The Occupy Wall Street movement was thrown into crisis during a turbulent 24 hours that began with a surprise early morning raid in Manhattan’s Zuccotti Park to clear all tents in the privately-owned area.
Protesters then spent the day playing a game of cat-and-mouse with authorities as they sought to re-establish their base near Wall Street, the symbolic epicenter of a movement protesting alleged corporate greed which has spawned copy-cats in other US cities and abroad.
In the evening, police reopened the park and let the demonstrators back in one-by-one — but only after a New York judge backed a ban on pitching tents, rejecting their legal challenge to the dismantling of the camp.

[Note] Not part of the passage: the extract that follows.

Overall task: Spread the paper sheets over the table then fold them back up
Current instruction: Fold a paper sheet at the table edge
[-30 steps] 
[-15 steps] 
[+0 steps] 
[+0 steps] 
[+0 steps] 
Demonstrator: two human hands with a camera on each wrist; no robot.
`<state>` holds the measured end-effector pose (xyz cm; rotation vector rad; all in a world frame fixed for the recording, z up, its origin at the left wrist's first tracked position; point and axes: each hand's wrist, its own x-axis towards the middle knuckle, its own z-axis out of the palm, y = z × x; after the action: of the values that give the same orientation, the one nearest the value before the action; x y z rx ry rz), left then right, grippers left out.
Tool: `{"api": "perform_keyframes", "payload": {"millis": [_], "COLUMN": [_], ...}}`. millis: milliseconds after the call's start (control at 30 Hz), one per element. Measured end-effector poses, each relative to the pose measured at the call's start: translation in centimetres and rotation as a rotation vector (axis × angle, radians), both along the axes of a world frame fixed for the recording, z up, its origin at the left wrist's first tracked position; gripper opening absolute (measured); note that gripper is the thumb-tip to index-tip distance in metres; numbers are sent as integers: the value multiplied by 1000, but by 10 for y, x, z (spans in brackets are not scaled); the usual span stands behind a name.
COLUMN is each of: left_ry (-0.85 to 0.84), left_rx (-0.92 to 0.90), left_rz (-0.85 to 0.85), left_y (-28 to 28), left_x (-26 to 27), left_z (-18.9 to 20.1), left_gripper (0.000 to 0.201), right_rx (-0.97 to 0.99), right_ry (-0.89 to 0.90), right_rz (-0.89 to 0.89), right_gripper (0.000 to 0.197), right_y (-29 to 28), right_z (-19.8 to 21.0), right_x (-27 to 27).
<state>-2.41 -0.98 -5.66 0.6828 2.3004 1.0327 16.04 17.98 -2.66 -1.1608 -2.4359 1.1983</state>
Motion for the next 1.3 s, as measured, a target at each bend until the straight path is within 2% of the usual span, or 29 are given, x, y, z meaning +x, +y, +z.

“No one will be denied entry,” a police officer said at the gate, as people began to wander back in again. Once inside, the crowd began to chant: “All day, all week, occupy Wall Street.”
Both sides were claiming a victory of sorts after judge Michael Stallman ruled that the owners of the park and the authorities were not denying protesters their constitutional right to freedom of speech by banning them from camping.
“Zuccotti Park will remain open to all who want to enjoy it, as long as they abide by the park’s rules,” Mayor Michael Bloomberg said in a statement.
The judge’s ruling “vindicates our position that First Amendment rights do not include the right to endanger the public or infringe on the rights of others by taking over a public space with tents and tarps,” Bloomberg said.
But protesters were also elated that they were allowed back into the park, owned by Brookfield Properties, which they have been occupying since mid-September.
Dallas Carter, 32, said the protesters “have to go back to court to get the tents and sleeping bags again. But it’s still a victory.” Read the rest of this entry »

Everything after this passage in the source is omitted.